## Dataset section
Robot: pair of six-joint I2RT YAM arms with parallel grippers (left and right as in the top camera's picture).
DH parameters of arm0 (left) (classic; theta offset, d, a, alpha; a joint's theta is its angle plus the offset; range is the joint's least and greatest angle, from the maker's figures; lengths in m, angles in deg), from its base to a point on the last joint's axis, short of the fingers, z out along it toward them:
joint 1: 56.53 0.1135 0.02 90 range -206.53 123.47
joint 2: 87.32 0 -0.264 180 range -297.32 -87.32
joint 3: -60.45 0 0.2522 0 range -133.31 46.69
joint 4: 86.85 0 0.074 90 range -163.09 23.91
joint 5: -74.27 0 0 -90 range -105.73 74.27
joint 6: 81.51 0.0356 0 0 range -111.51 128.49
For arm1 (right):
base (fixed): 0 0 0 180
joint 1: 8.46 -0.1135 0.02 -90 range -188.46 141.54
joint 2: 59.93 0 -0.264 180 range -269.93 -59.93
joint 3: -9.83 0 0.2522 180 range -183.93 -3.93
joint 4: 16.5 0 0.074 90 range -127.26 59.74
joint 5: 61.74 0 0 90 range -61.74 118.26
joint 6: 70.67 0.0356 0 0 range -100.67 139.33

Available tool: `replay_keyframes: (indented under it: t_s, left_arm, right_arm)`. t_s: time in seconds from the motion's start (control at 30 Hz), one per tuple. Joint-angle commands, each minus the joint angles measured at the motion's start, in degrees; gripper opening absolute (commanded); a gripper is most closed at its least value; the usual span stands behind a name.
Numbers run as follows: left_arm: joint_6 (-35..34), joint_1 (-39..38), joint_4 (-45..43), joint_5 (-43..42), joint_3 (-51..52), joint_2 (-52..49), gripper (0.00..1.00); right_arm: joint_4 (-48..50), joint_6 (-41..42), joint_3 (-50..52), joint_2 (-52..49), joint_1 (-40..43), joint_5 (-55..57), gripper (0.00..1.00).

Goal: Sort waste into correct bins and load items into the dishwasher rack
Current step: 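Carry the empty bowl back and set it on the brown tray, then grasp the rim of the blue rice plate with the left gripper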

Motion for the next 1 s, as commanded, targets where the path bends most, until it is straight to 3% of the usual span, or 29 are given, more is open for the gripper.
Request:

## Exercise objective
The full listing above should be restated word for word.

## Written reply
Robot: pair of six-joint I2RT YAM arms with parallel grippers (left and right as in the top camera's picture).
DH parameters of arm0 (left) (classic; theta offset, d, a, alpha; a joint's theta is its angle plus the offset; range is the joint's least and greatest angle, from the maker's figures; lengths in m, angles in deg), from its base to a point on the last joint's axis, short of the fingers, z out along it toward them:
joint 1: 56.53 0.1135 0.02 90 range -206.53 123.47
joint 2: 87.32 0 -0.264 180 range -297.32 -87.32
joint 3: -60.45 0 0.2522 0 range -133.31 46.69
joint 4: 86.85 0 0.074 90 range -163.09 23.91
joint 5: -74.27 0 0 -90 range -105.73 74.27
joint 6: 81.51 0.0356 0 0 range -111.51 128.49
For arm1 (right):
base (fixed): 0 0 0 180
joint 1: 8.46 -0.1135 0.02 -90 range -188.46 141.54
joint 2: 59.93 0 -0.264 180 range -269.93 -59.93
joint 3: -9.83 0 0.2522 180 range -183.93 -3.93
joint 4: 16.5 0 0.074 90 range -127.26 59.74
joint 5: 61.74 0 0 90 range -61.74 118.26
joint 6: 70.67 0.0356 0 0 range -100.67 139.33

Available tool: `replay_keyframes: (indented under it: t_s, left_arm, right_arm)`. t_s: time in seconds from the motion's start (control at 30 Hz), one per tuple. Joint-angle commands, each minus the joint angles measured at the motion's start, in degrees; gripper opening absolute (commanded); a gripper is most closed at its least value; the usual span stands behind a name.
Numbers run as follows: left_arm: joint_6 (-35..34), joint_1 (-39..38), joint_4 (-45..43), joint_5 (-43..42), joint_3 (-51..52), joint_2 (-52..49), gripper (0.00..1.00); right_arm: joint_4 (-48..50), joint_6 (-41..42), joint_3 (-50..52), joint_2 (-52..49), joint_1 (-40..43), joint_5 (-55..57), gripper (0.00..1.00).

Goal: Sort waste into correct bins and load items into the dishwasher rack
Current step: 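Carry the empty bowl back and set it on the brown tray, then grasp the rim of the blue rice plate with the left gripper
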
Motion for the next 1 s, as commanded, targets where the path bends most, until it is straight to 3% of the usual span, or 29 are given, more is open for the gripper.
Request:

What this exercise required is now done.